Workers endure these oppressive conditions because the jobs in the UAE and elsewhere in the region allow them to send home remittances that support their families in their home countries. The estimated 5 million Indians working in the Gulf, for example, send home more than US$20 billion every year.

But the global financial crisis, with its center in the US credit markets, is undermining the ability of these workers to support their families and thereby making them unwilling to accept the intolerable conditions in which they work.

The precipitous fall of the dollar has had a particularly sharp impact in the Gulf states like the UAE, whose currencies are pegged to the dollar, which remains the principal means of exchange in the oil markets. The fall in the value of the dollar means a fall in the value of the remittances that the South Asian workers send home.

This is particularly true in relation to India, where the rupee has gained strength. According to a report on the Arabian Business web site, the Reserve Bank of India is expected to announce further interest rate hikes at the end of this month, which will drive the value of the national currency even higher, meaning Indian migrant workers will have even less in terms of real wages to send to their families.

“Basically it makes India more expensive and much more difficult for expats living in the Gulf to send money home,” Marios Maraththeftis, the regional head of research at the Standard Chartered Bank in Dubai, told the web site.

These conditions have triggered a growing wave of labor unrest in the United Arab Emirates, whose government outlaws both strikes and unions and ruthlessly represses workers’ protests.

Wednesday’s clashes in Sharjah were the second such incident in little more than two weeks. Last month, some 1,500 workers struck against a US-based engineering contractor, attacking and burning company offices and cars to protest unpaid wages and the fall in their real income.

Last fall, thousands of workers downed tools and participated in similar protests in Dubai. The government responded by arresting and jailing some of the workers and deporting hundreds of others.

The worker unrest and mounting inflation have led to increasing questioning within the UAE’s ruling elite about the continued pegging of the Gulf state’s currency to the dollar.

“Inflation has affected many expatriates, consumers and traders,” Aamer al-Fahim, a member of the Federal National Council (FNC), which advises the UAE government, told Reuters Tuesday. “There have been cases of violence and this affects our security.”
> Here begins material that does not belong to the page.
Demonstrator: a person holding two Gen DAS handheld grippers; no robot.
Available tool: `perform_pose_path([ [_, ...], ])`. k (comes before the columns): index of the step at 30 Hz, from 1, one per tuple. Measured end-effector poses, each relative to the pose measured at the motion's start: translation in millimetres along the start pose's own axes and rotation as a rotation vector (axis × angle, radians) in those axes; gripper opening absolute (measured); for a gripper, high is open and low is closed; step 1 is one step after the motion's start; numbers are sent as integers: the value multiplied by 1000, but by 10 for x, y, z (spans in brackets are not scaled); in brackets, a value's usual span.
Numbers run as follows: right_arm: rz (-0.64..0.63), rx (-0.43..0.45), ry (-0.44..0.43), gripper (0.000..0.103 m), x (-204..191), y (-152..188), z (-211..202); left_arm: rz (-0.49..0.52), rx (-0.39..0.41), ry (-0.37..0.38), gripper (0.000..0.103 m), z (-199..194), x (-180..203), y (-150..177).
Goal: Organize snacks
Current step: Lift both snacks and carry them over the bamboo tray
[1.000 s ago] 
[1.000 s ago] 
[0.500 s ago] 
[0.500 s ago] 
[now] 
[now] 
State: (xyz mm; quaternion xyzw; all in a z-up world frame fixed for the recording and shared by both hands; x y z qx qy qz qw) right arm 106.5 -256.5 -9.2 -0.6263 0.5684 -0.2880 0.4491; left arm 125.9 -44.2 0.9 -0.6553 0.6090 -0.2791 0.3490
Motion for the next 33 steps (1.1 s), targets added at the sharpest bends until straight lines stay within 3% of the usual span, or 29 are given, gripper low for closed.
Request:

Fahim added, “Interest rates are one of the best tools to control inflation but the dirham’s peg to the dollar does not allow the UAE to control inflation.” Continuous US interest-rate cuts aimed at staving off a recession have only fueled inflation in the UAE and elsewhere in the Gulf under conditions in which oil prices have soared fivefold in the past six years. The dollar peg has forced the region’s central banks to follow US Federal Reserve interest-rate cuts, when increases are needed to control prices. Increased trade with countries in the euro zone has only served to exacerbate the crisis.

United Arab Emirates Minister of State for Finance Ubaid al-Tayer is scheduled to answer questions from the advisory council on the currency’s 30-year-old peg to the dollar on April 8. Sheikh Mohammed bin Rashid al-Maktoum, the UAE’s prime minister, said that a committee had been formed to study alternatives to the dollar peg, but that it would be maintained for the time being.

Kuwait became the first of the Arab sheikdoms to break from the dollar peg last May, switching to a basket of currencies. Other Gulf states are wary of following suit for fear of triggering a massive run on the dollar that would slash the value of hundred of billions of dollars worth of dollar-denominated assets held by these states. Political pressure has also been brought to bear by Washington, linking support for the dollar to the US military’s protection of the sheikdoms.

The increasing social and economic tensions within these states, however, may yet push them into depegging their currencies from the dollar, which would seriously undermine the dollar’s reserve currency status and dramatically intensify the crisis of US and global capitalism.